__Exercise aim__: In the data, extract each line that holds the string "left".

__Dataset extract__:
*-*-*
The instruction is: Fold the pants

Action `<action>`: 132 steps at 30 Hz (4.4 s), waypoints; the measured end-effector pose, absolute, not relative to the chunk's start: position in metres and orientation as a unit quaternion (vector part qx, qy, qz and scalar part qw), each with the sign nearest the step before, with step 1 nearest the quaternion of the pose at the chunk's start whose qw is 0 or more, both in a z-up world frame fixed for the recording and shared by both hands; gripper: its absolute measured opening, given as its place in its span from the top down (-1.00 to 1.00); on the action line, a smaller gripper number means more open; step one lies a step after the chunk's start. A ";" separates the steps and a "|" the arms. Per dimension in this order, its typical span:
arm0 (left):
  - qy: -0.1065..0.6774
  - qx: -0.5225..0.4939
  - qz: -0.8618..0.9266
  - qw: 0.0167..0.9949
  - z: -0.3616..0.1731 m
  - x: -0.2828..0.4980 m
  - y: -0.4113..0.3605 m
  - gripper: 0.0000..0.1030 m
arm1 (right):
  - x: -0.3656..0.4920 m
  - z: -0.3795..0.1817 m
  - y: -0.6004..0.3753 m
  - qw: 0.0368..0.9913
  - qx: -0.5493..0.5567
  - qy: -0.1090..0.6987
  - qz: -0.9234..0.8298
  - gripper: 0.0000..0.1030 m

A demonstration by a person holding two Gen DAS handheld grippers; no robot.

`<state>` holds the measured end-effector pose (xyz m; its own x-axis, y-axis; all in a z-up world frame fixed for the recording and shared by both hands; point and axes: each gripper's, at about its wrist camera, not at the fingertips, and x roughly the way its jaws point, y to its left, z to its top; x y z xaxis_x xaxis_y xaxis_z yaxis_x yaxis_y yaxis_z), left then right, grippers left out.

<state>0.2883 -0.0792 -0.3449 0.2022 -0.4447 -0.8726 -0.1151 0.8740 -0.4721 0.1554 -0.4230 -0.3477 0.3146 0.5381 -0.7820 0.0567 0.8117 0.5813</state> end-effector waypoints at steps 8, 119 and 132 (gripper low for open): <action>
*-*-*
__Solution to the problem__:
arm0 (left):
`<state>` holds the measured end-effector pose (xyz m; its own x-axis, y-axis; all in a z-up world frame fixed for the recording and shared by both hands; point and axes: each gripper's, at about its wrist camera, not at the fingertips, and x roughly the way its jaws point, y to its left, z to its top; x y z xaxis_x xaxis_y xaxis_z yaxis_x yaxis_y yaxis_z), left then right, grippers left out.

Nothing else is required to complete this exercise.